▶ Your instructions
Whenever a line in the data holds the string "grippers", copy that line.

..........

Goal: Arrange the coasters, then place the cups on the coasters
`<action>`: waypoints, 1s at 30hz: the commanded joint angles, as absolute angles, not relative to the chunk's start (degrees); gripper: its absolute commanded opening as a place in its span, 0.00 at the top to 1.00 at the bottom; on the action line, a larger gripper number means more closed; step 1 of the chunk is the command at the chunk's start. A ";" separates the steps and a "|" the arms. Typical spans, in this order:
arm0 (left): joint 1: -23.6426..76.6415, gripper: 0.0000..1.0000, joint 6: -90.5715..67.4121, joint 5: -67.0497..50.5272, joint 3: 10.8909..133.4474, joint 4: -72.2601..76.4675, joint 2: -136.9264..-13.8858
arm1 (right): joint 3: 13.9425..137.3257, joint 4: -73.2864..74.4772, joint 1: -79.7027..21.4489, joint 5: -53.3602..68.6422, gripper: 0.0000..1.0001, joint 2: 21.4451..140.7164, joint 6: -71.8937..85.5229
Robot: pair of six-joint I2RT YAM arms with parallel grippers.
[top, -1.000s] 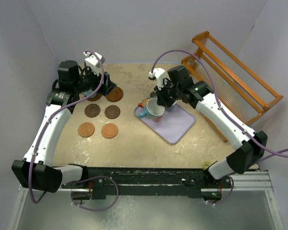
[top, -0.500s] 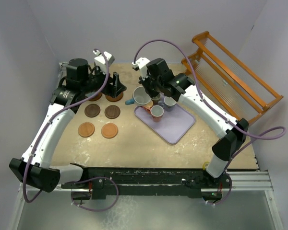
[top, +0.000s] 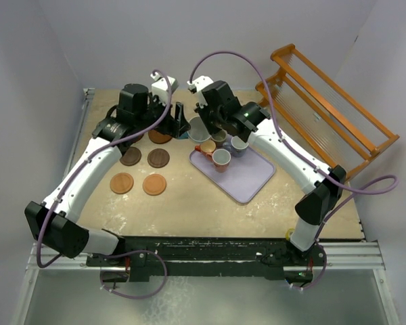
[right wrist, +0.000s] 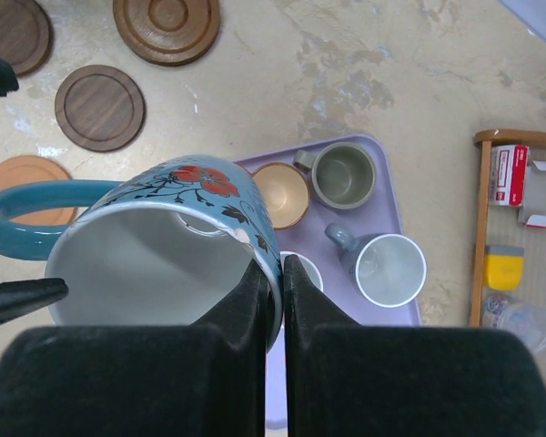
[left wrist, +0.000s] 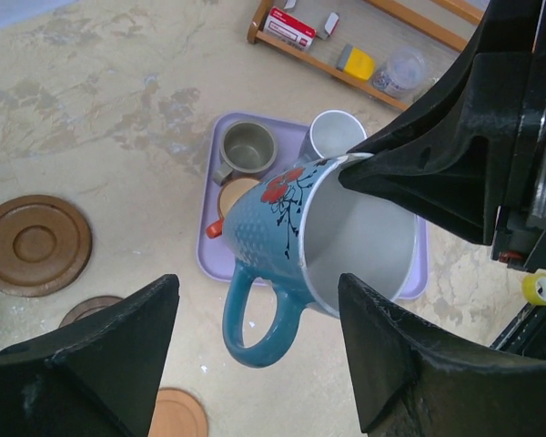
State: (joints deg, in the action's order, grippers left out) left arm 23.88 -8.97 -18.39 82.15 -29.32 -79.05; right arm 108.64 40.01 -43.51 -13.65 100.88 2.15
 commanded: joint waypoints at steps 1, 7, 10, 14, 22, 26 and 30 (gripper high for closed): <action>24.79 0.33 -11.10 -16.50 83.21 -24.72 -79.70 | 112.39 35.71 -44.16 -17.46 1.00 99.90 5.53; 25.87 0.38 -11.58 -14.63 83.99 -24.65 -82.04 | 113.22 35.34 -45.08 -19.43 1.00 100.34 6.90; 26.37 0.42 -11.72 -13.39 84.24 -23.92 -82.84 | 113.65 35.31 -45.75 -20.55 1.00 100.46 8.03; 27.08 0.50 -11.73 -12.15 84.41 -23.04 -83.62 | 113.64 35.19 -46.44 -21.00 1.00 100.21 9.49; 27.75 0.61 -10.88 -10.77 84.11 -23.29 -84.41 | 114.66 35.04 -47.47 -20.47 1.00 100.18 10.72; 27.86 0.70 -10.49 -11.09 84.00 -23.27 -84.64 | 116.25 35.29 -48.29 -20.46 1.00 100.75 10.76; 27.86 0.81 -9.71 -11.33 83.72 -23.08 -84.41 | 117.77 35.78 -48.51 -18.34 1.00 101.22 10.81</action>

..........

▶ Solution
Robot: pair of six-joint I2RT YAM arms with parallel grippers.
State: (joints deg, in the action's order, grippers left out) left arm 23.88 -8.97 -18.39 82.15 -29.32 -79.05; right arm 108.64 40.01 -43.51 -13.65 100.88 2.15

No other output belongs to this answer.